Unrecognized Tax Benefits — The unrecognized tax benefit balance includes permanent tax positions, which if recognized would affect the annual ETR. In addition, the unrecognized tax benefit balance includes temporary tax positions for which the ultimate deductibility is highly certain but for which there is uncertainty about the timing of such deductibility. A change in the period of deductibility would not affect the ETR but would accelerate the payment of cash to the taxing authority to an earlier period.

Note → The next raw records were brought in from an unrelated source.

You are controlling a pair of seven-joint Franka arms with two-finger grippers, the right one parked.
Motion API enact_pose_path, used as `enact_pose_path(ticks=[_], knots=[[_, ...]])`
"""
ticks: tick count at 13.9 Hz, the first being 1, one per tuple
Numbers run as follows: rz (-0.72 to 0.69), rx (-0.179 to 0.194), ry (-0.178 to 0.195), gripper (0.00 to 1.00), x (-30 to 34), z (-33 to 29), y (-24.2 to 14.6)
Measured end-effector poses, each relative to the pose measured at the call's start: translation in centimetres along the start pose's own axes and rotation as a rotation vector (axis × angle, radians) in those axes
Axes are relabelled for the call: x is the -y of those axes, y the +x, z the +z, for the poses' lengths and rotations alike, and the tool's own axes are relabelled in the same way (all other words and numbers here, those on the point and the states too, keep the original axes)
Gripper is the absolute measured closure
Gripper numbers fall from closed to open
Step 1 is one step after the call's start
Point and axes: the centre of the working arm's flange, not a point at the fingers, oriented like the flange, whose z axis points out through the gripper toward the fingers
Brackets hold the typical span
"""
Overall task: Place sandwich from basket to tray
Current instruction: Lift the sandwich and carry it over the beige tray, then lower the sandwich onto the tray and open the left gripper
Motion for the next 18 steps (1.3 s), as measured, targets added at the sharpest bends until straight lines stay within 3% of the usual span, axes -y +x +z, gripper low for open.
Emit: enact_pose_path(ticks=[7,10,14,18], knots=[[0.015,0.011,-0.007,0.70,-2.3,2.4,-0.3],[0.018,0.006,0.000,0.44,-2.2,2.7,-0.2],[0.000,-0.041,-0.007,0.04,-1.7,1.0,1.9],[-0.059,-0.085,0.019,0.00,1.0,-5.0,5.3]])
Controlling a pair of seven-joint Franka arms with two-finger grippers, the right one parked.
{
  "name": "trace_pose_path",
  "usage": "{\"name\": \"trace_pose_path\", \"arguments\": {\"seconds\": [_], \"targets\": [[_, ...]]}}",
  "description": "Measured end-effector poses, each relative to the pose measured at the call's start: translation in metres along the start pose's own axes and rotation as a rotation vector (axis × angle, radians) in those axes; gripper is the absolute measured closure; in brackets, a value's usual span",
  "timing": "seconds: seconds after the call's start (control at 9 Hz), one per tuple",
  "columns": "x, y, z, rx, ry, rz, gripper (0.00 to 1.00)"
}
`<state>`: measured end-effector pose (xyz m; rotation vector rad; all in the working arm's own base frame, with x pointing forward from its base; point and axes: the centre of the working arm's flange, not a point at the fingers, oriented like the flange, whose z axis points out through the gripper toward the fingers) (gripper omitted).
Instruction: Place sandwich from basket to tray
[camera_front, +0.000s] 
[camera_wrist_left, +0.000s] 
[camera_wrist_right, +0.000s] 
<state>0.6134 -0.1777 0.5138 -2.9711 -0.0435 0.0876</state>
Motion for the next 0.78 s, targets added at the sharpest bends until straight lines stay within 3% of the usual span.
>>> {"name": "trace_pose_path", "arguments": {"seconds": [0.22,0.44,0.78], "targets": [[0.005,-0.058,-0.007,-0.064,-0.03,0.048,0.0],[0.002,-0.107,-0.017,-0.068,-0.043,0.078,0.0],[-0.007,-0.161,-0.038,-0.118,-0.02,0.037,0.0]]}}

A reconciliation of the amount of unrecognized tax benefit is as follows:
(Millions of Dollars) | | Sept. 30, 2010 | | | Dec. 31, 2009 | |
Unrecognized tax benefit - Permanent tax positions | | $ | 1.0 | | | $ | 1.0 | |
Unrecognized tax benefit - Temporary tax positions | | | 8.9 | | | | 6.2 | |
Unrecognized tax benefit balance | | $ | 9.9 | | | $ | 7.2 | |
The unrecognized tax benefit balance was reduced by the tax benefits associated with net operating loss (NOL) and tax credit carryforwards. The amounts of tax benefits associated with NOL and tax credit carryforwards were as follows:
(Millions of Dollars) | | Sept. 30, 2010 | | | Dec. 31, 2009 | |
Tax benefits associated with NOL and tax credit carryforwards | | $ | (8.0 | ) | | $ | (4.0 | ) |
The increase in the unrecognized tax benefit balance of $2.4 million from June 30, 2010 to Sept. 30, 2010 was due to the addition of uncertain tax positions related to current and prior years’ activity. The increase in the unrecognized tax benefit balance of $2.7 million from Dec. 31, 2009 to Sept. 30, 2010 was due to the addition of uncertain tax positions related to current and prior years’ activity, partially offset by a decrease due to recently provided guidance pertaining to plant-related uncertain tax positions. PSCo’s amount of unrecognized tax benefits could significantly change in the next 12 months as the IRS audit progresses and state audits resume. At this time, due to the uncertain nature of the audit process, it is not reasonably possible to estimate an overall range of poss ible change.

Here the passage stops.